How I Started to Actually Understand Programming

3 min read23rd July, 2025

When I first started learning programming and web development, I honestly had no idea how anything worked.

I could follow tutorials and get some results, but as soon as I tried doing something on my own, I’d get stuck. I didn’t understand how the frontend communicated with the backend, how data moved around, or how to structure anything. It felt like I was just copying pieces without understanding the whole puzzle.

Projects Changed Everything

That started to change when I began building my own projects — no matter how broken or messy they were.

One project that really helped was a fullstack e-commerce app. It had everything: product listings, user auth, a cart system, payments — all the complex bits I had previously avoided. It was a long project, and I got stuck more times than I can count, but I kept going.

By the time I got it working and deployed it to Heroku, I wasn’t just proud — I realized I had actually understood what I was doing.

Repetition Makes It Stick

What surprised me the most was how much repetition helped. Doing the same things over and over — setting up routes, handling data, fixing bugs — made everything start to click.

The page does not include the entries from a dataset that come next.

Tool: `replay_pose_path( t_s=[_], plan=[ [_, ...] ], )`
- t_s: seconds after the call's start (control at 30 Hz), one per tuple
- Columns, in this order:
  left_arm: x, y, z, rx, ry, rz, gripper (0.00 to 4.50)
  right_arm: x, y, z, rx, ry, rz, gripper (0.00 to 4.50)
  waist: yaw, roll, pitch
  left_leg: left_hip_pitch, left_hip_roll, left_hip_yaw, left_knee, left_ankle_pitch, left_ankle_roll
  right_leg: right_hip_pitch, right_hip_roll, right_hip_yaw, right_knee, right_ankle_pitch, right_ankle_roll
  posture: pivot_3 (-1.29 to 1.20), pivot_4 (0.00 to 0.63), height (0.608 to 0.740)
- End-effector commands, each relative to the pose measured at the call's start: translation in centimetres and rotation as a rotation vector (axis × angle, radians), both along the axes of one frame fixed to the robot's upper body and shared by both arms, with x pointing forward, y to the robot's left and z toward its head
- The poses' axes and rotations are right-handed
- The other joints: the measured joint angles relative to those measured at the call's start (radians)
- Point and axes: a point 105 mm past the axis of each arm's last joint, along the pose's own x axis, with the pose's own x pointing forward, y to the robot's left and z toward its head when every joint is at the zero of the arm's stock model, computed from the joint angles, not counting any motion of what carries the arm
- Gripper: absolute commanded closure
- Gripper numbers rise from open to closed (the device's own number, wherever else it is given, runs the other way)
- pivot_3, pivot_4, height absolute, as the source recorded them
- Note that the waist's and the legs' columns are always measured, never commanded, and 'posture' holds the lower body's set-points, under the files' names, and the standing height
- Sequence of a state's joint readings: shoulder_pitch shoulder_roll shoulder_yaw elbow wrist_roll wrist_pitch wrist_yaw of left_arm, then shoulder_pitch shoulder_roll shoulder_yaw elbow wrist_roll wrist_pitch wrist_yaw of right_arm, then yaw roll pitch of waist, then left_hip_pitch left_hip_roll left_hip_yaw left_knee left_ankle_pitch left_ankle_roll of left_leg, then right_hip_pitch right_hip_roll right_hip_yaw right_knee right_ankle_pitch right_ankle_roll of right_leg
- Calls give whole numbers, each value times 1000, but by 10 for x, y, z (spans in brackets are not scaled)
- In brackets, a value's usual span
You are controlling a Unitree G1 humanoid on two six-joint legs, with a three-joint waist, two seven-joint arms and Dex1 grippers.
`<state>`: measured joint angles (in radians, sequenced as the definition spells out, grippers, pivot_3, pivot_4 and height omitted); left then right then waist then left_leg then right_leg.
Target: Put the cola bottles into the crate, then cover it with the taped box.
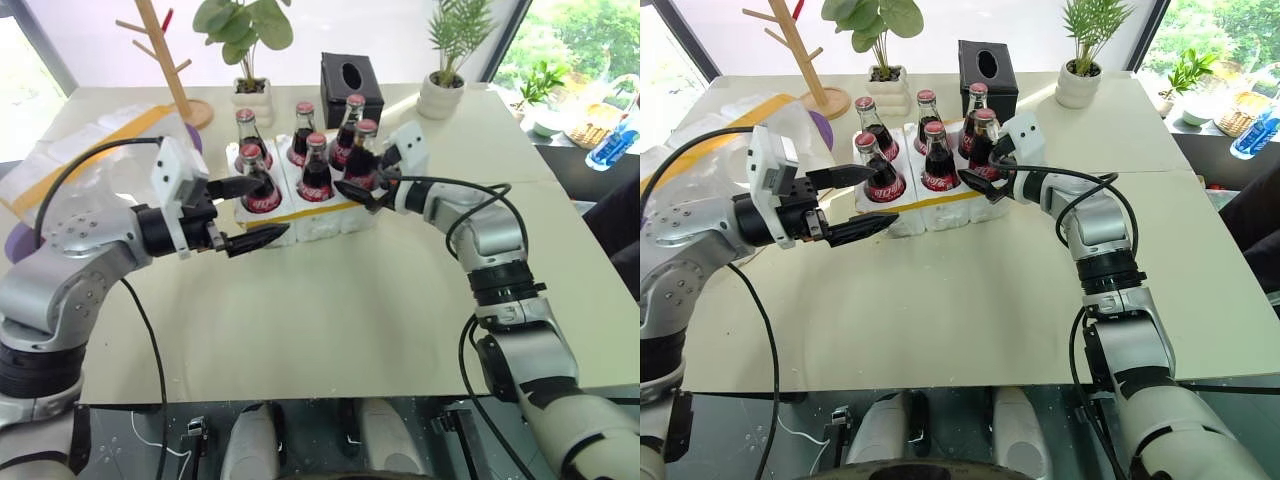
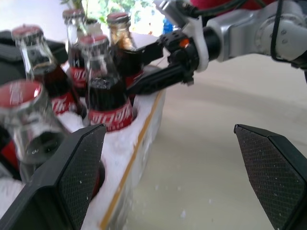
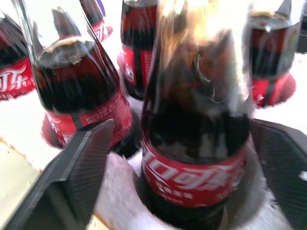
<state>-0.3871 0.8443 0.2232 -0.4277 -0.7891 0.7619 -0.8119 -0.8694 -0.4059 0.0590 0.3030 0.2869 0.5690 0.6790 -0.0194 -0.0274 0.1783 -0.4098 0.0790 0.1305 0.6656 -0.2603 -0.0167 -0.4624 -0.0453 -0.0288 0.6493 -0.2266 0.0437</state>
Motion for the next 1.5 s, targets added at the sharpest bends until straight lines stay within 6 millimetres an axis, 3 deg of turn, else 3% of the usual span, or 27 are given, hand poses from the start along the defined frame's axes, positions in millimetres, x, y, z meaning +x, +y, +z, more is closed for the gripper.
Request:
replay_pose_path(
  t_s=[0.03, 0.17, 0.27, 0.37, 0.5, 0.6, 0.7, 0.83, 1.07, 1.3, 1.5],
  plan=[
    [-20, 30, 31, 1, -60, 64, 0, -24, -21, 62, 64, -118, 61, 67, 1, 0, 0, 0, 0, 0, 0, 0, 0, 0, 0, 0, 0, 0, 0, 0, 150, 740],
    [-43, 72, 46, 29, -12, 166, 0, -59, -40, 93, 40, -155, 150, 67, 1, 0, 0, 0, 1, 0, -1, 0, 0, 0, 0, -1, -1, 0, 0, 0, 150, 740],
    [-60, 121, 52, 130, 19, 342, 0, -84, -55, 108, 21, -138, 217, 67, -1, 0, 0, 1, 1, 1, -1, 0, 0, 0, 0, -1, -2, -1, -1, 0, 150, 740],
    [-85, 167, 41, 277, 115, 476, 0, -105, -58, 110, -37, -134, 289, 67, -3, 0, 0, 2, 1, 2, -2, 0, 0, 0, 0, -1, -2, -4, -5, 0, 150, 740],
    [-114, 222, 19, 469, 288, 559, 0, -123, -48, 115, -32, -135, 400, 67, -8, 0, 0, 2, 2, 3, -4, -1, 0, -2, -1, -1, -2, -6, -10, 0, 150, 740],
    [-114, 252, 11, 558, 373, 582, 0, -133, -41, 116, -27, -133, 489, 67, 3, 0, 0, 2, 3, 2, -4, -1, -1, -4, -1, -2, -2, -6, -11, 0, 150, 740],
    [-100, 270, 6, 605, 449, 560, 0, -126, -37, 117, -44, -147, 482, 67, 10, 0, -1, 2, 3, 2, -4, -3, -4, -9, -6, -3, -2, -6, -12, 0, 150, 740],
    [-79, 283, -3, 613, 481, 585, 0, -121, -37, 120, -53, -159, 463, 67, 4, 0, -1, -3, 2, 8, -5, -2, -1, -10, -15, -5, -2, -6, -11, 0, 150, 740],
    [-33, 282, -30, 653, 541, 561, 0, -126, -41, 120, -66, -168, 417, 67, 8, -1, -1, -13, 1, 13, 0, -3, 4, -17, -8, -7, 1, 0, -2, 0, 150, 740],
    [7, 266, -31, 640, 523, 558, 0, -132, -49, 115, -72, -153, 350, 67, 7, -3, -2, -13, 4, 10, 3, -2, 3, -15, -4, -7, 1, 0, -2, 0, 150, 740],
    [24, 260, -32, 628, 476, 583, 0, -137, -52, 109, -72, -147, 319, 67, 7, -4, -2, -13, 4, 9, 3, -2, 3, -15, -4, -6, 1, 0, -2, 0, 150, 740]
  ],
)
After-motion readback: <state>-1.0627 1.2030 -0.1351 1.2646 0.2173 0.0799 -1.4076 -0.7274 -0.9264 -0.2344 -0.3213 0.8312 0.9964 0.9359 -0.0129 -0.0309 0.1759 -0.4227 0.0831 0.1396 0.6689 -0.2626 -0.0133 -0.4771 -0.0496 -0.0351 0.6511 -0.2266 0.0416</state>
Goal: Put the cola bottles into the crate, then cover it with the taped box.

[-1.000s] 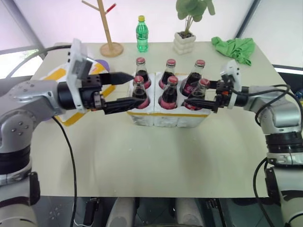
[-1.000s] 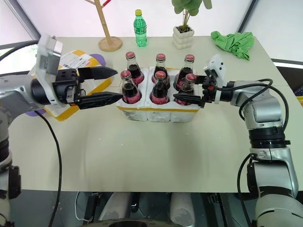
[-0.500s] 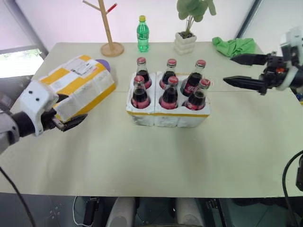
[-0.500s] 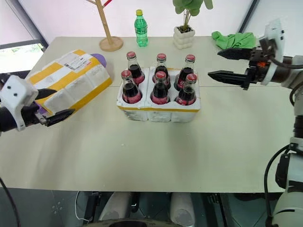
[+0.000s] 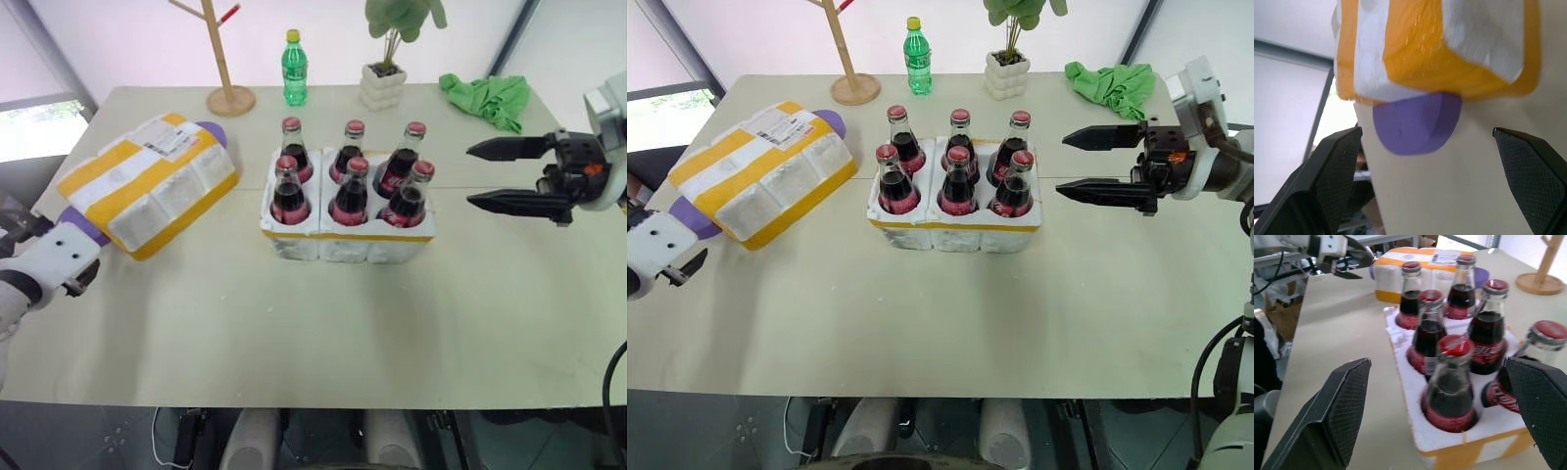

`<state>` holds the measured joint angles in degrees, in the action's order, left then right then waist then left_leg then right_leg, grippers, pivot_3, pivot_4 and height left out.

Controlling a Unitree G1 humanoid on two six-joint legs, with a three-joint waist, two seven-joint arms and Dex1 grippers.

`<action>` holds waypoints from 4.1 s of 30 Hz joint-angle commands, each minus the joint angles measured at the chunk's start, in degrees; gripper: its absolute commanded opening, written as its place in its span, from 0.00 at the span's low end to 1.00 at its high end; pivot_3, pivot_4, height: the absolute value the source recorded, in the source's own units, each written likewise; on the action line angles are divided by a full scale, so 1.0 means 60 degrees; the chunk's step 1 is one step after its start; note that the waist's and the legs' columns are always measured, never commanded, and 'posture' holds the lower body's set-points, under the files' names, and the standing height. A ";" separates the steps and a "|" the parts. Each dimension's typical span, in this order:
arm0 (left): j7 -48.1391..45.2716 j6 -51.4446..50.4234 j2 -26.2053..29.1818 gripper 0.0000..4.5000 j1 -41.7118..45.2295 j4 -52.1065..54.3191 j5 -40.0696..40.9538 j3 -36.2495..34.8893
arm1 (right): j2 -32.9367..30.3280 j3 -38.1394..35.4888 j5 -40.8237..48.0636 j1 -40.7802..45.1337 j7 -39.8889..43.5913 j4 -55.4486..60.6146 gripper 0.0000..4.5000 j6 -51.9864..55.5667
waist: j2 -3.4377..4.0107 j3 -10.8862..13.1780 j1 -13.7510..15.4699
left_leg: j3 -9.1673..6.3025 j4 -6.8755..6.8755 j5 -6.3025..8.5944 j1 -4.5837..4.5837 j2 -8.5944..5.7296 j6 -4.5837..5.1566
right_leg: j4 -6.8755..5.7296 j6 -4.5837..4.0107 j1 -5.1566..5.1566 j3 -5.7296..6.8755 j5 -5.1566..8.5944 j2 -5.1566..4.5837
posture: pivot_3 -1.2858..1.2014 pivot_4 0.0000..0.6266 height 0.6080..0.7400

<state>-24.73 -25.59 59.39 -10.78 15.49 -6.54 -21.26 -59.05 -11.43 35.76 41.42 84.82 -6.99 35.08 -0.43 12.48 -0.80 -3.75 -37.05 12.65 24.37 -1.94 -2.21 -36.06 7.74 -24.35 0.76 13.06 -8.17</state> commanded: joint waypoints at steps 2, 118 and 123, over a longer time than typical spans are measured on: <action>0.0700 0.0843 0.0015 1.00 0.0719 -0.1147 -0.1131 0.0797 | -0.0196 -0.0657 0.0544 0.0002 -0.0124 0.0611 0.99 0.0122 | -0.0003 -0.0002 0.0013 | 0.0002 -0.0005 0.0000 -0.0001 0.0001 0.0000 | -0.0001 -0.0007 -0.0002 -0.0001 -0.0006 0.0000 | 0.52 0.24 1.00; 0.0031 0.8591 -0.1545 0.99 0.7234 -0.2788 -0.4228 0.4883 | -0.0303 -0.2512 0.1564 -0.2889 -0.2328 0.1184 1.00 0.0521 | -0.0023 -0.0018 0.0003 | 0.0079 -0.0047 -0.0009 -0.0028 0.0121 -0.0001 | -0.0011 -0.0010 -0.0007 -0.0073 -0.0100 0.0137 | 0.52 0.24 1.00; -0.0083 0.8654 -0.1164 0.99 0.6179 -0.1920 -0.3357 0.3964 | -0.0487 -0.2395 0.1186 -0.3361 -0.1959 0.1185 1.00 0.0252 | -0.0023 -0.0017 -0.0010 | 0.0079 -0.0045 -0.0009 -0.0030 0.0123 -0.0001 | -0.0011 -0.0011 -0.0008 -0.0074 -0.0100 0.0137 | 0.52 0.24 1.00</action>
<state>-25.07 25.83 51.32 27.10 1.03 -29.88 6.32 -60.51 -24.73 43.19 21.36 72.15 -0.31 37.83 -0.57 12.37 -0.86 -3.28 -37.31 12.59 24.20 -1.20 -2.21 -36.13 7.67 -24.39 0.32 12.46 -7.34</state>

It wasn’t about finishing the project perfectly. It was about the act of building, failing, fixing, and repeating. That’s where the real learning happened.

If You’re Starting Out

If you’re in that early phase where nothing makes sense — I’ve been there.

My advice? Don’t wait until you feel ready. Just start building something. Anything.

You’ll break stuff. You’ll get stuck. But that’s the good part. That’s when you start to really learn how things work.

You don’t need to understand everything to start — but starting is how you begin to understand everything.